<<<<

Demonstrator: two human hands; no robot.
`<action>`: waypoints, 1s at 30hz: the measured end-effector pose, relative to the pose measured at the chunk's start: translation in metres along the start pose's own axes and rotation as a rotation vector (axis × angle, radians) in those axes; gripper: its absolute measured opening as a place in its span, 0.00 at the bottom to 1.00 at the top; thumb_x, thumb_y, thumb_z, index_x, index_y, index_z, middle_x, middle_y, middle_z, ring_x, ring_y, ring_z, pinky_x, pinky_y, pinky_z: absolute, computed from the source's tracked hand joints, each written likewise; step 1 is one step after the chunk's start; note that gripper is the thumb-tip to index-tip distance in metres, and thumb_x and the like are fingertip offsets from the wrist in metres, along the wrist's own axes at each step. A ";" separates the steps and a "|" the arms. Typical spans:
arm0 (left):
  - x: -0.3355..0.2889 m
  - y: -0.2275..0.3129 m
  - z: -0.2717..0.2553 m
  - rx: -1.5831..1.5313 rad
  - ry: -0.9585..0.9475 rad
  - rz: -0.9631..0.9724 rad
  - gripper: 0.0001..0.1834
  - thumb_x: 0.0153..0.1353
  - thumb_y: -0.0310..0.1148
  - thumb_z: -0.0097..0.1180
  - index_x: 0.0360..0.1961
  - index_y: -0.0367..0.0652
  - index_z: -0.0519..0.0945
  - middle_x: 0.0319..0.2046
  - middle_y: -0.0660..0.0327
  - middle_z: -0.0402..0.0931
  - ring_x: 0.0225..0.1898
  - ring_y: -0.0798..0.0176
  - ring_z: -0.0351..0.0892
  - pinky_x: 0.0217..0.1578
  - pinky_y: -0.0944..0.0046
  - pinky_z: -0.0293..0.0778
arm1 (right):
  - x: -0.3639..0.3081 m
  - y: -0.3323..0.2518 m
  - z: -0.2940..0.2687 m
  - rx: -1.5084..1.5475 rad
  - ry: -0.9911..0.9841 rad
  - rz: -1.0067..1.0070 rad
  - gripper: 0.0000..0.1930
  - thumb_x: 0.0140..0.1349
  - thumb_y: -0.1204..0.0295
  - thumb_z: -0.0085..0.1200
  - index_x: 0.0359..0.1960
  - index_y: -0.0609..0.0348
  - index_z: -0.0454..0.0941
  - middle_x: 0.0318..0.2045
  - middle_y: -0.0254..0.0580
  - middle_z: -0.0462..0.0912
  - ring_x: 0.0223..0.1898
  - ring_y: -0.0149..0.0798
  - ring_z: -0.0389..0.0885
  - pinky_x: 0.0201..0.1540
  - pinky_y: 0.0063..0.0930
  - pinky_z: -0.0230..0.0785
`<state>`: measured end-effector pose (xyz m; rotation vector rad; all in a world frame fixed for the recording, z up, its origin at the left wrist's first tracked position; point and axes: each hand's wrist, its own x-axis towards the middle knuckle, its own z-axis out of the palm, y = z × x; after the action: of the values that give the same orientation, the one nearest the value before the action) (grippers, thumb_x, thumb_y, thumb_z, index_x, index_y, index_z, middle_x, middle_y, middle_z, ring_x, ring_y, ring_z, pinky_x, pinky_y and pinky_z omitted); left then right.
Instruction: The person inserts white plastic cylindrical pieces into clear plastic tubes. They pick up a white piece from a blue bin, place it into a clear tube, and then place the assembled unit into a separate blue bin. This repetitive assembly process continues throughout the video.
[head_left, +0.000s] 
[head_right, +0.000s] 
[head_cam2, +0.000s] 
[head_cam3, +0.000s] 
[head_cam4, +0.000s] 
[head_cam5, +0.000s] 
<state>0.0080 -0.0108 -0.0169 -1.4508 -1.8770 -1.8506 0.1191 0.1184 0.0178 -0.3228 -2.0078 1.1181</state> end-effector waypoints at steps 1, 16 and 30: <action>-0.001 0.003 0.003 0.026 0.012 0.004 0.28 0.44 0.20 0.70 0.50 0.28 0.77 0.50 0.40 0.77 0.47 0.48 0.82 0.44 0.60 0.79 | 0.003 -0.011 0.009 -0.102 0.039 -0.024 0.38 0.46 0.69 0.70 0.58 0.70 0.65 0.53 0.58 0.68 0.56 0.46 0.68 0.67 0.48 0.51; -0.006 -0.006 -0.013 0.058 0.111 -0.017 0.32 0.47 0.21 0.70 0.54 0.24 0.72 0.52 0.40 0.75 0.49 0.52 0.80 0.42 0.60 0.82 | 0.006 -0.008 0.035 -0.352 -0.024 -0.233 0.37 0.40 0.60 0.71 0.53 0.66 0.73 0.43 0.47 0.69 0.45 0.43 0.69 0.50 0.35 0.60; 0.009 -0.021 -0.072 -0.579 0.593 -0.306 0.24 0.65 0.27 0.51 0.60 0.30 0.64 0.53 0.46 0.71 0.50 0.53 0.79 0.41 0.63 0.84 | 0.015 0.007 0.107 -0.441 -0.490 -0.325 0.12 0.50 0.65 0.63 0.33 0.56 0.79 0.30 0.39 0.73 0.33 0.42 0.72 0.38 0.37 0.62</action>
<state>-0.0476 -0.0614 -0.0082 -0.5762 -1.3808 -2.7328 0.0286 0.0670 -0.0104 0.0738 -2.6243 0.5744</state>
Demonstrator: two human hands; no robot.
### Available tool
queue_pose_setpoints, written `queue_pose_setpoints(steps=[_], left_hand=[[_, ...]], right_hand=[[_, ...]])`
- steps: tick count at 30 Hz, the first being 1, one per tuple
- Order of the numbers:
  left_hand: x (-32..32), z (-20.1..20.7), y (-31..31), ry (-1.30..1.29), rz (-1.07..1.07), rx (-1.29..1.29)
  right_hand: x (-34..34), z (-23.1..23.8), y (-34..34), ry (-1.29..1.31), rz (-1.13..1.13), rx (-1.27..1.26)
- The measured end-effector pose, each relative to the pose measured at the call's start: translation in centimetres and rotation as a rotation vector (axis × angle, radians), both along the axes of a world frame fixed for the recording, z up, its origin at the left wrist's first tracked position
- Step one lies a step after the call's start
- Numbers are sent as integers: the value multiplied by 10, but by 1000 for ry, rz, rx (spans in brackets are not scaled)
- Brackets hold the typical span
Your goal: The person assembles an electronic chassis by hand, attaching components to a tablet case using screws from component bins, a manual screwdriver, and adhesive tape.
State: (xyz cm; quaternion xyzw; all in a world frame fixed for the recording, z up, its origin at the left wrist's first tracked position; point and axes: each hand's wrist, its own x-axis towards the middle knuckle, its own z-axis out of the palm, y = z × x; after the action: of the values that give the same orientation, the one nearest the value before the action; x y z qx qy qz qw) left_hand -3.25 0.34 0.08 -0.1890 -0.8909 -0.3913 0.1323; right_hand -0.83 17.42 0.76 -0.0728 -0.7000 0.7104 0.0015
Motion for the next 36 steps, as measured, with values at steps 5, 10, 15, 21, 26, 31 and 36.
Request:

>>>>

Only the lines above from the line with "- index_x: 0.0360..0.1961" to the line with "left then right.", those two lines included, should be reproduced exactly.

◆ Answer to this task:
  - index_x: 0.0360..0.1961
  - index_y: -0.0367..0.0652
  - index_z: -0.0519..0.0945
  - middle_x: 0.0319..0.2046
  - middle_y: -0.0660..0.0327
  - middle_z: -0.0402..0.0931
  - ring_x: 0.0225..0.1898
  - ring_y: -0.0798..0.0176
  - ring_z: -0.0351..0.0892
  - pinky_x: 0.0217..0.1578
  - pinky_y: -0.0944..0.0046
  - pinky_z: -0.0293..0.0778
arm1 (right):
  - x: -0.3639..0.3081 m
  - y: -0.3323..0.2518 m
  - z: -0.2940..0.2687 m
  - rx: -1.5084..1.5475 rad
  - ry: -0.9911..0.9841 rad
  - rz: -1.0067..1.0070 rad
  - gripper: 0.0000..0.1930
  - thumb_x: 0.0140..0.1349
  - thumb_y: -0.1204..0.0295
  - thumb_z: -0.0085..0.1200
  - index_x: 0.0359..0.1960
  - index_y: -0.0609..0.0348
  - index_z: -0.0454..0.0941
  - middle_x: 0.0318..0.2045
  - middle_y: -0.0254..0.0580
  - middle_z: -0.0462..0.0912
  - ring_x: 0.0223..0.1898
  - ring_y: -0.0149..0.0798
  - ring_z: -0.0389..0.0885
  - pinky_x: 0.0201..0.1540
  - pinky_y: 0.0063..0.0930
  - pinky_z: -0.0230..0.0785
`<state>`: measured end-effector pose (xyz m; rotation vector rad; all in a world frame fixed for the recording, z up, its origin at the left wrist's first tracked position; point and axes: each hand's wrist, its own x-axis towards the middle knuckle, its own z-axis out of the palm, y = z × x; after the action: of the values that give the same orientation, the one nearest the value before the action) (grippers, thumb_x, thumb_y, thumb_z, index_x, index_y, index_z, middle_x, middle_y, middle_z, ring_x, ring_y, ring_z, pinky_x, pinky_y and pinky_z omitted); left then right.

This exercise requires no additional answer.